READ:How to Negotiate With Debt Collectors. ]
How to Get an Eviction Off Your Record
Depending on whether your landlord reports to the credit bureaus or a financial judgment is entered against you by the court, evidence of your eviction could end up in your credit report. This information should drop off automatically after seven years.
A formal eviction also creates a court record, and this cannot be easily erased or hidden. The only way to remove the eviction from your record would be to have it expunged. Typically, the landlord would need to agree to that, which would mean settling any past due amount. Depending on your state's rules, you may also be able to motion the court for an expungement if certain circumstances exist, such as if the property was in foreclosure or you moved out prior to the eviction being finalized.
There are lawyers who can help with these cases, but they may be expensive. "Who has money for a lawyer if you can't pay your rent?" Siebold asks. He recommends trying to work with your landlord directly to reach a resolution, preferably before you are evicted and not after.
"I think goodwill goes a long way when it comes to eviction," Siebold says. Offering collateral or partial payments are two ways to show a landlord that you're committed to meeting your obligations. Keep a record of your communication and get any agreement in writing.

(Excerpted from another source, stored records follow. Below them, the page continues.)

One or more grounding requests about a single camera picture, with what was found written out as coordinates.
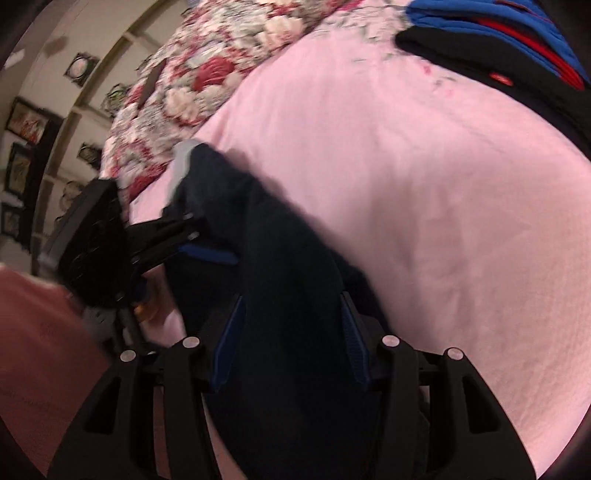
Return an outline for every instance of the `dark navy garment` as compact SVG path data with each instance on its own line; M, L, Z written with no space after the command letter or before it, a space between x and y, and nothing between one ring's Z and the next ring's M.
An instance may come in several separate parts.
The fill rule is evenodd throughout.
M340 294L384 315L364 276L247 173L202 144L167 211L204 215L239 265L180 254L165 263L188 335L239 290L246 322L228 383L206 402L232 457L251 480L359 480L371 458L380 393L355 382ZM426 468L427 420L417 409L415 475Z

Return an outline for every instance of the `picture frame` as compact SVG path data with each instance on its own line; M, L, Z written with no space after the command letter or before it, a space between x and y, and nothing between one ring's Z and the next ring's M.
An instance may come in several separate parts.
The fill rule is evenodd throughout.
M83 87L99 62L99 57L89 53L77 53L64 73L64 77L69 78L78 87Z
M105 99L100 104L100 109L114 119L119 113L119 110L123 108L130 90L131 85L118 83L106 94Z
M44 110L22 97L16 97L12 103L5 130L31 145L38 145L51 120L52 116Z
M77 157L90 165L94 170L100 171L100 162L103 157L103 150L100 147L83 143L78 151Z
M16 142L12 144L4 178L4 190L22 202L25 200L33 162L32 149Z
M18 242L21 236L21 218L23 209L2 202L0 206L0 233Z

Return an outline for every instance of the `shelf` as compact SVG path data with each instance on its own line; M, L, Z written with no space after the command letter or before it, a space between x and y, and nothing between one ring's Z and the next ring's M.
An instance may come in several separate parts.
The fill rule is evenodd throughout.
M37 205L33 216L33 237L31 240L31 273L39 274L39 263L37 258L43 247L44 240L48 237L46 232L46 216L52 198L54 186L62 185L60 177L60 167L66 155L72 155L73 149L79 147L76 145L80 139L75 138L75 131L82 122L91 122L105 132L105 139L112 125L112 119L100 110L98 99L104 98L105 88L110 89L115 83L132 82L135 78L121 78L113 85L109 84L113 78L117 77L116 67L118 62L128 56L126 61L132 62L134 68L139 66L141 60L154 54L160 47L161 42L154 38L152 34L161 37L164 29L155 28L160 15L166 15L167 18L174 19L174 14L178 11L178 27L181 24L180 13L184 10L184 0L155 0L143 13L134 21L126 31L122 33L117 42L111 47L96 66L86 84L81 88L71 110L67 114L65 121L57 136L53 146L43 181L37 196Z

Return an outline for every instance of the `red and white floral blanket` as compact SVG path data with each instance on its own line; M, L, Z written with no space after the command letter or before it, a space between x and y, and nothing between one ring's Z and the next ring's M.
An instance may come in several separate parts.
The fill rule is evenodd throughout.
M130 90L103 150L101 178L117 178L125 206L158 179L173 147L192 138L273 54L298 40L345 0L205 0L156 52ZM139 100L166 59L155 91Z

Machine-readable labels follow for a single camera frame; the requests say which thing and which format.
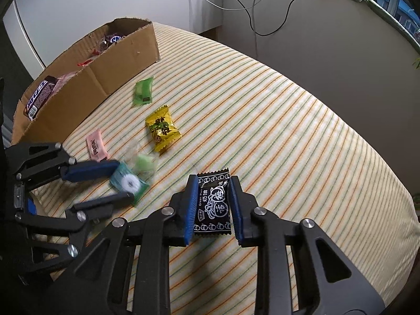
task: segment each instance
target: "pink candy wrapper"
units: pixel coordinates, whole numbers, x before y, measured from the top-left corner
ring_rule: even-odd
[[[91,160],[99,162],[108,158],[108,152],[102,142],[101,131],[99,129],[86,136],[86,142]]]
[[[70,72],[70,73],[67,73],[66,75],[62,75],[61,77],[59,77],[58,82],[54,86],[54,89],[52,90],[50,97],[55,95],[57,91],[60,90],[64,86],[64,84],[70,80],[70,78],[73,78],[76,75],[76,73],[77,71],[74,71],[74,72]]]

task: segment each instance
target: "white mint candy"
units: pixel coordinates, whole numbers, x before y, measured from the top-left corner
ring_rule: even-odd
[[[121,178],[121,187],[126,192],[136,194],[140,189],[140,180],[136,175],[127,174]]]

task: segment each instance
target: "white wall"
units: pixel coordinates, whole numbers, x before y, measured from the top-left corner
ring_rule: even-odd
[[[15,0],[28,36],[45,65],[90,31],[121,17],[148,18],[194,33],[219,26],[222,12],[203,0]],[[221,4],[222,0],[211,0]],[[14,47],[18,30],[9,18],[5,26]],[[18,52],[27,56],[24,51]]]
[[[259,33],[276,29],[291,0],[255,7]],[[246,6],[252,0],[242,0]],[[240,8],[223,0],[226,8]],[[254,56],[245,11],[225,12],[220,41]],[[351,0],[296,0],[285,26],[258,37],[259,60],[334,110],[420,192],[420,55],[367,6]]]

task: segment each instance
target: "candy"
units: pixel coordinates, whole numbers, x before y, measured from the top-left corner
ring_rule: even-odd
[[[65,83],[67,83],[71,78],[73,78],[76,75],[77,71],[73,71],[70,73],[67,73],[66,75],[62,75],[61,77],[58,77],[58,82],[57,84],[54,86],[54,89],[51,92],[51,96],[54,96],[58,90],[60,90]]]
[[[97,56],[108,49],[109,46],[116,43],[118,40],[123,38],[121,35],[114,33],[106,35],[93,49],[92,55]]]
[[[194,233],[230,234],[230,213],[226,199],[229,169],[197,174],[198,203]]]
[[[113,185],[120,192],[134,194],[133,206],[139,202],[140,198],[147,191],[150,185],[136,176],[124,162],[121,162],[110,178]]]
[[[46,76],[29,99],[24,110],[24,115],[31,121],[34,120],[35,116],[39,112],[39,109],[41,109],[51,96],[54,87],[57,84],[57,80],[57,78],[50,75]]]
[[[181,133],[172,123],[167,105],[161,106],[146,117],[146,125],[155,140],[155,151],[161,151],[169,143],[181,137]]]
[[[152,102],[152,82],[153,77],[150,77],[136,83],[133,97],[134,105],[149,104]]]
[[[91,160],[100,162],[108,158],[108,152],[102,142],[101,131],[99,129],[86,136],[86,142]]]
[[[93,62],[96,58],[98,58],[98,55],[96,56],[91,56],[89,59],[86,59],[84,62],[80,62],[79,64],[77,64],[77,66],[87,66],[88,64],[90,64],[91,62]]]
[[[127,167],[143,181],[148,181],[156,172],[159,161],[159,153],[153,151],[150,154],[143,152],[142,145],[133,141],[121,157]]]

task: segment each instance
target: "cardboard box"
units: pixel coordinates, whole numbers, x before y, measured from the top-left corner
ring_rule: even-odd
[[[105,36],[125,35],[93,62],[91,57]],[[54,60],[28,87],[14,116],[12,143],[64,142],[108,96],[142,70],[160,60],[153,24],[148,20],[121,18],[107,23],[73,44]],[[24,115],[28,100],[47,75],[60,77],[78,71],[42,106],[31,122]]]

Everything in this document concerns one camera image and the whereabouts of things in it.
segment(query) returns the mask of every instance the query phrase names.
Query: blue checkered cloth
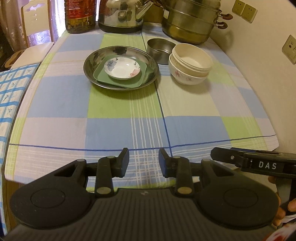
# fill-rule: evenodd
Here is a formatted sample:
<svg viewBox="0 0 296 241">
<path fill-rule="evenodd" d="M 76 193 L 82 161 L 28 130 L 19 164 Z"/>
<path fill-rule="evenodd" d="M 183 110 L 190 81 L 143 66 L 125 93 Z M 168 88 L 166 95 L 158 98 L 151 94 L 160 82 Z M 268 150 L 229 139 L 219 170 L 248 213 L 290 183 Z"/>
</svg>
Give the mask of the blue checkered cloth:
<svg viewBox="0 0 296 241">
<path fill-rule="evenodd" d="M 12 122 L 15 119 L 19 103 L 22 96 L 32 80 L 39 64 L 23 66 L 17 69 L 11 69 L 0 72 L 0 165 L 4 163 L 6 145 L 9 140 Z M 4 207 L 2 183 L 4 175 L 0 176 L 0 216 L 4 234 L 7 233 Z"/>
</svg>

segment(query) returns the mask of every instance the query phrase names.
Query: stainless steel cup
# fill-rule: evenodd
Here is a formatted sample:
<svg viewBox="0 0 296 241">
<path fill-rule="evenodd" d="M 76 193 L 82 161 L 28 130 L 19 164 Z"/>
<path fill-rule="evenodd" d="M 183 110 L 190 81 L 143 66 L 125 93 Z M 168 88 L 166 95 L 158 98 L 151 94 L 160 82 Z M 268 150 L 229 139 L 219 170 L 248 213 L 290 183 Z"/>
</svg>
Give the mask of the stainless steel cup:
<svg viewBox="0 0 296 241">
<path fill-rule="evenodd" d="M 147 42 L 147 53 L 158 63 L 168 65 L 168 58 L 176 45 L 165 39 L 150 39 Z"/>
</svg>

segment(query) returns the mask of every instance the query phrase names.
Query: white bowl
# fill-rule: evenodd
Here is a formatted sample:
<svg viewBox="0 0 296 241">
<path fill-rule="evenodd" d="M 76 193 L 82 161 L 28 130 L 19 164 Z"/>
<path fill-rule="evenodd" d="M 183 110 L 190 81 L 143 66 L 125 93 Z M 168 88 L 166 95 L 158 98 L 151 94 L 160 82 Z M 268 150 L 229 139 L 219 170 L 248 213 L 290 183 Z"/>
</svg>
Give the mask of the white bowl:
<svg viewBox="0 0 296 241">
<path fill-rule="evenodd" d="M 188 67 L 185 67 L 184 65 L 182 65 L 181 63 L 179 63 L 175 57 L 174 54 L 171 54 L 170 56 L 170 60 L 172 62 L 172 64 L 180 71 L 184 72 L 185 74 L 194 76 L 194 77 L 205 77 L 209 74 L 210 70 L 207 71 L 197 71 L 197 70 L 192 70 Z"/>
<path fill-rule="evenodd" d="M 193 70 L 210 70 L 213 66 L 211 57 L 202 49 L 191 44 L 177 44 L 172 53 L 178 62 Z"/>
<path fill-rule="evenodd" d="M 201 82 L 203 82 L 207 77 L 195 77 L 195 76 L 191 76 L 188 74 L 185 74 L 184 72 L 180 71 L 179 69 L 177 69 L 172 61 L 171 58 L 173 57 L 173 55 L 171 54 L 169 57 L 169 61 L 168 61 L 168 67 L 170 69 L 170 73 L 174 76 L 174 78 L 176 79 L 177 82 L 179 82 L 182 85 L 198 85 Z"/>
<path fill-rule="evenodd" d="M 127 57 L 116 57 L 108 60 L 104 65 L 105 72 L 117 80 L 128 80 L 140 73 L 137 61 Z"/>
</svg>

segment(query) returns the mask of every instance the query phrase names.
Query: cooking oil bottle
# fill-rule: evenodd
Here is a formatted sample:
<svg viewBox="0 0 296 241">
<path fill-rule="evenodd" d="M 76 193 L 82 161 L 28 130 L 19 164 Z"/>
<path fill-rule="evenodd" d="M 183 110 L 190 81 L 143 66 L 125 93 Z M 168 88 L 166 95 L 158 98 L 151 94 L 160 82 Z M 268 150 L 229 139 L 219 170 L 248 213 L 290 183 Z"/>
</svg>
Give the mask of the cooking oil bottle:
<svg viewBox="0 0 296 241">
<path fill-rule="evenodd" d="M 71 34 L 90 31 L 96 25 L 97 0 L 65 0 L 66 30 Z"/>
</svg>

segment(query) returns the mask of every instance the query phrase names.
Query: pot handle
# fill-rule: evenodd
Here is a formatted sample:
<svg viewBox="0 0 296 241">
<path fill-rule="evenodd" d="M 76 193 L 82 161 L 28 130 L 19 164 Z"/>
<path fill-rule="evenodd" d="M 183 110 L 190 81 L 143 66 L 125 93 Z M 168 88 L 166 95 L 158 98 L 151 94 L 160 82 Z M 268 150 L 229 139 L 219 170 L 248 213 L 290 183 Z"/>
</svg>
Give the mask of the pot handle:
<svg viewBox="0 0 296 241">
<path fill-rule="evenodd" d="M 151 0 L 151 1 L 154 3 L 155 6 L 163 8 L 163 4 L 161 1 L 159 0 Z"/>
<path fill-rule="evenodd" d="M 221 17 L 225 20 L 231 20 L 233 19 L 233 16 L 230 14 L 230 13 L 227 13 L 227 14 L 222 14 L 221 13 Z"/>
<path fill-rule="evenodd" d="M 228 27 L 227 23 L 225 23 L 225 22 L 217 22 L 215 24 L 215 26 L 217 26 L 219 29 L 226 29 Z"/>
</svg>

It's better to avoid eviction in the first place than to try to remove it from your record later, Mertens says. What's more, it's in the landlord's best interest to avoid an eviction, which can be a long and costly process. "It's not good for the resident, and it's not good for the property management company," he explains. "No one wants (an eviction) to happen."
By talking to your landlord now and making payment plan arrangements before state and federal protections are lifted, you might not have to worry about what to do if you get evicted.